### WORK REQUIRED
In the records below, pick out all lines containing the word "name".

------------------------

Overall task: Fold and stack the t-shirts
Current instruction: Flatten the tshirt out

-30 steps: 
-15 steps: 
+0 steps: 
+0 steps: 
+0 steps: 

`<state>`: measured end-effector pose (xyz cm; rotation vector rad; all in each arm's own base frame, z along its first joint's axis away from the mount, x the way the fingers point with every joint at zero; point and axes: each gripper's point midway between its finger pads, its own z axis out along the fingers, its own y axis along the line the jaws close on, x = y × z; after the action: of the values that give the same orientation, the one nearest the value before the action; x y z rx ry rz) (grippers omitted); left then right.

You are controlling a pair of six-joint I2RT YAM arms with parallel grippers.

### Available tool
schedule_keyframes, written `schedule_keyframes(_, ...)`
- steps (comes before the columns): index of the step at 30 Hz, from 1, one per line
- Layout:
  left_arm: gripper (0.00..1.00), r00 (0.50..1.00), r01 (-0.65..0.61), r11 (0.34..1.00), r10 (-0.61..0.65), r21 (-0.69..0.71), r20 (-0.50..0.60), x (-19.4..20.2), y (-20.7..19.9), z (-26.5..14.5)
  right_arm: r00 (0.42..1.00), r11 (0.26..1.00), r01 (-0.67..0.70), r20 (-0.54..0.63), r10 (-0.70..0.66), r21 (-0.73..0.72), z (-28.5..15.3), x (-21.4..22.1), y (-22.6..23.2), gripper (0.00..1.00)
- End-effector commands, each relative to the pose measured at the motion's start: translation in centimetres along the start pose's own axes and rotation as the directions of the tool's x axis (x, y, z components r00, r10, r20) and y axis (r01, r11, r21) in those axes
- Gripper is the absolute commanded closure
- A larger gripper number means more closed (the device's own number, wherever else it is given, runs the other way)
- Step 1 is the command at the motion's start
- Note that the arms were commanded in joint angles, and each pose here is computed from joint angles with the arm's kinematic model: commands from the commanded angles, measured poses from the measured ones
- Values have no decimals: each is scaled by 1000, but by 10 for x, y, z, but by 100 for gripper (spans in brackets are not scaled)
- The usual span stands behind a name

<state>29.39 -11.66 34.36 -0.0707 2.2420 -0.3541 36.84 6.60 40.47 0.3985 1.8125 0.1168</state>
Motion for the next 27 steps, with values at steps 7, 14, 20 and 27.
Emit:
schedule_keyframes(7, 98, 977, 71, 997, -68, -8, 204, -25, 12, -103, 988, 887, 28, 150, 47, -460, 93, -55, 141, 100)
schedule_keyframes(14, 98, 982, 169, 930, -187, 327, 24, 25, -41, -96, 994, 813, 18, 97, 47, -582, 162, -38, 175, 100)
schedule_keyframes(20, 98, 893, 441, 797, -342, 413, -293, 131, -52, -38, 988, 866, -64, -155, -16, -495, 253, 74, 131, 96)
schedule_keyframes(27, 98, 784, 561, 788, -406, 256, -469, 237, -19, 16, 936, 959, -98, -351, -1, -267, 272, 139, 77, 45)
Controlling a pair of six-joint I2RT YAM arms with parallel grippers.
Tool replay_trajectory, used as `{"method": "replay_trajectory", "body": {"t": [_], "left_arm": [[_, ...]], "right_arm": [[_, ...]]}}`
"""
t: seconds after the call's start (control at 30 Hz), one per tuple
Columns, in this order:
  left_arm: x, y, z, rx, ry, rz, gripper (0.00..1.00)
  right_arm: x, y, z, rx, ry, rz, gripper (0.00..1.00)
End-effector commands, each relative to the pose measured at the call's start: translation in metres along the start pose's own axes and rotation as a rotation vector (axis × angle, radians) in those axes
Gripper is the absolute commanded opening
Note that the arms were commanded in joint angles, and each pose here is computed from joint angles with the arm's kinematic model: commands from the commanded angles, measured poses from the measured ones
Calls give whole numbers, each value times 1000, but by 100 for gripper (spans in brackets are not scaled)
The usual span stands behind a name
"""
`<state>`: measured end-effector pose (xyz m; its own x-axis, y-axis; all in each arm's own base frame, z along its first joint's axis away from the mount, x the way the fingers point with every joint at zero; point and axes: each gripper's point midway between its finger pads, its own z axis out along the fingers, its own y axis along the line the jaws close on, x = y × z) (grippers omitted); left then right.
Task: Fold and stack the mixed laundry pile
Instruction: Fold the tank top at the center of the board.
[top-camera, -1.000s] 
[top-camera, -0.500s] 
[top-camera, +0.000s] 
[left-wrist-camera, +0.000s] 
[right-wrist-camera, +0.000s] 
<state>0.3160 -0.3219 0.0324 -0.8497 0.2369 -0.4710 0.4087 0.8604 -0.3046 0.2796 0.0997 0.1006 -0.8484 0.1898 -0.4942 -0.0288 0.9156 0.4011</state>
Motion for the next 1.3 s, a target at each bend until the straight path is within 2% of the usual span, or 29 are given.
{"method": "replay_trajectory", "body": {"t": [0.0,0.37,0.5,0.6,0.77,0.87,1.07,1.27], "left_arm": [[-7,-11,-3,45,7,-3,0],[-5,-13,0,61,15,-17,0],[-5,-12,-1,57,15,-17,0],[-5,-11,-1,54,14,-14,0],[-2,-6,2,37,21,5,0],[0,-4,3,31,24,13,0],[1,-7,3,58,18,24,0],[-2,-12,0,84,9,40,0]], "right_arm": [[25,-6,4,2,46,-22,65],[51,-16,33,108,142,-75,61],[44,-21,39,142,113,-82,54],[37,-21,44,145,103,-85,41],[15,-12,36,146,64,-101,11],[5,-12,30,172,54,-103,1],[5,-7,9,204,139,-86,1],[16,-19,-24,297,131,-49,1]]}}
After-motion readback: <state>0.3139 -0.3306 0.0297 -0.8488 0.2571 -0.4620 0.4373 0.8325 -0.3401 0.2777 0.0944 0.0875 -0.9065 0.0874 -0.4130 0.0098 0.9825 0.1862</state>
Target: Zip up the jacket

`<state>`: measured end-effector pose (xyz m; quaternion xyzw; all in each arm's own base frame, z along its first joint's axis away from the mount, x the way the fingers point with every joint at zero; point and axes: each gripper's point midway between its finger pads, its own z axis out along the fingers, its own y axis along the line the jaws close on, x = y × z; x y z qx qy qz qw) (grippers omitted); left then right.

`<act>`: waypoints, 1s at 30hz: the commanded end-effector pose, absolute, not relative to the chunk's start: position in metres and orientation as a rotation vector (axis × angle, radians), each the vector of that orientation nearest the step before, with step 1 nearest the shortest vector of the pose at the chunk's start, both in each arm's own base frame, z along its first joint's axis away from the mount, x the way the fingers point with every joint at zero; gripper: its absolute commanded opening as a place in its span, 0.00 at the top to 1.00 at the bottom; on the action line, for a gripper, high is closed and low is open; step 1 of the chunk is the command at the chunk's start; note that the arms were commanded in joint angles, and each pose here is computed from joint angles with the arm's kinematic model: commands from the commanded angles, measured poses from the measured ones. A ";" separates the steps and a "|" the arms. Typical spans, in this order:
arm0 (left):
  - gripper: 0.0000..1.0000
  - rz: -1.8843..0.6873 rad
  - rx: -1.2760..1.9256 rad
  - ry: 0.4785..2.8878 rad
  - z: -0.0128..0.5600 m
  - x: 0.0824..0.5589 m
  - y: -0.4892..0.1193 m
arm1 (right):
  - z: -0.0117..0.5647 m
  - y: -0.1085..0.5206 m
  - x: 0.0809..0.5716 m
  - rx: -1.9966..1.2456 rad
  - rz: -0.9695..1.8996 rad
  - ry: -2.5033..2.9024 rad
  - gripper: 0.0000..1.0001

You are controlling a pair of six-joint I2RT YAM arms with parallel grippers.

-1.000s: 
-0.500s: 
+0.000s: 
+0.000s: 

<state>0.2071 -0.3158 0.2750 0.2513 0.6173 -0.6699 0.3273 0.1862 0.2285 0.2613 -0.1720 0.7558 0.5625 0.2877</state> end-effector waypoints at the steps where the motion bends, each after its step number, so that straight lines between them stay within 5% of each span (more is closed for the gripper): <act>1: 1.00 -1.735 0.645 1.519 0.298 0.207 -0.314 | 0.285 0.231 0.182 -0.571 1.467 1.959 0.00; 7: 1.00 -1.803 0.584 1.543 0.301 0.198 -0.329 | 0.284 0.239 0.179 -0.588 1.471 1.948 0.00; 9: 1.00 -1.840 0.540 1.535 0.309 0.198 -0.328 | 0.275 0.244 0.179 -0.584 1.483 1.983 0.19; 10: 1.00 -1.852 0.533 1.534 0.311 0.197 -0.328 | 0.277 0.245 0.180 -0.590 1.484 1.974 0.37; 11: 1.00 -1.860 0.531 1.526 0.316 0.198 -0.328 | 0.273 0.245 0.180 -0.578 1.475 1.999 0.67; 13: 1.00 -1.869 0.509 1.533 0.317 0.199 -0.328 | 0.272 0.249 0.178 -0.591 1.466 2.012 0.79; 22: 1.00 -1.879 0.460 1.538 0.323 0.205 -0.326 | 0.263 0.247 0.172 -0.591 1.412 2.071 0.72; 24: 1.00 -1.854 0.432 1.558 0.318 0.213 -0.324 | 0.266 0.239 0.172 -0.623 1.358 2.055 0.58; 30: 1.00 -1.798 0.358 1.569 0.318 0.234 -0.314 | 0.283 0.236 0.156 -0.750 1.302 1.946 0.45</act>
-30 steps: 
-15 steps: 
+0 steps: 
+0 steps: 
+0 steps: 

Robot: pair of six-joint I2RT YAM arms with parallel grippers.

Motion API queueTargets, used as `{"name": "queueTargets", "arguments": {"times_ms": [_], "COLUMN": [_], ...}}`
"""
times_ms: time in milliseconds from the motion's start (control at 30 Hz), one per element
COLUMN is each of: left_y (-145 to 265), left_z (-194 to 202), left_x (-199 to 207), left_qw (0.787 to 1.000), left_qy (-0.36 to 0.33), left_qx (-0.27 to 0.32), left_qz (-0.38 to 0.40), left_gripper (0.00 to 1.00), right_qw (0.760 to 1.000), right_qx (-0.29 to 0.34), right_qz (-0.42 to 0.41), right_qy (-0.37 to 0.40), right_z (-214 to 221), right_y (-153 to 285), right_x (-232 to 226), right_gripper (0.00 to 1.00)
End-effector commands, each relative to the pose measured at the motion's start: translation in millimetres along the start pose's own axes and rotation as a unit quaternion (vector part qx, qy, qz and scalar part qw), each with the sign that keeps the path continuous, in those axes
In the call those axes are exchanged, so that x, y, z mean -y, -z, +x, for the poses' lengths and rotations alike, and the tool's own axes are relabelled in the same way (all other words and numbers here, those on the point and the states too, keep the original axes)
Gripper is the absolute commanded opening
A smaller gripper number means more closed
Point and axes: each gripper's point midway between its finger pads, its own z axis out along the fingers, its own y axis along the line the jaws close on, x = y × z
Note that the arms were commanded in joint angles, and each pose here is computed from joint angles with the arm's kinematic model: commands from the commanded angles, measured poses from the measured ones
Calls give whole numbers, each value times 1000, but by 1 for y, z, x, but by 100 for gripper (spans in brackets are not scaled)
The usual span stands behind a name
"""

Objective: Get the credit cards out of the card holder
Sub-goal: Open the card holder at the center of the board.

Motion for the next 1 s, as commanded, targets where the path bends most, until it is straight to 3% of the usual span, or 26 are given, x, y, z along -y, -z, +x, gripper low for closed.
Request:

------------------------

### PROBLEM SOLUTION
- The usual span stands behind a name
The usual span stands behind a name
Motion API queueTargets, used as `{"name": "queueTargets", "arguments": {"times_ms": [_], "COLUMN": [_], ...}}`
The usual span stands behind a name

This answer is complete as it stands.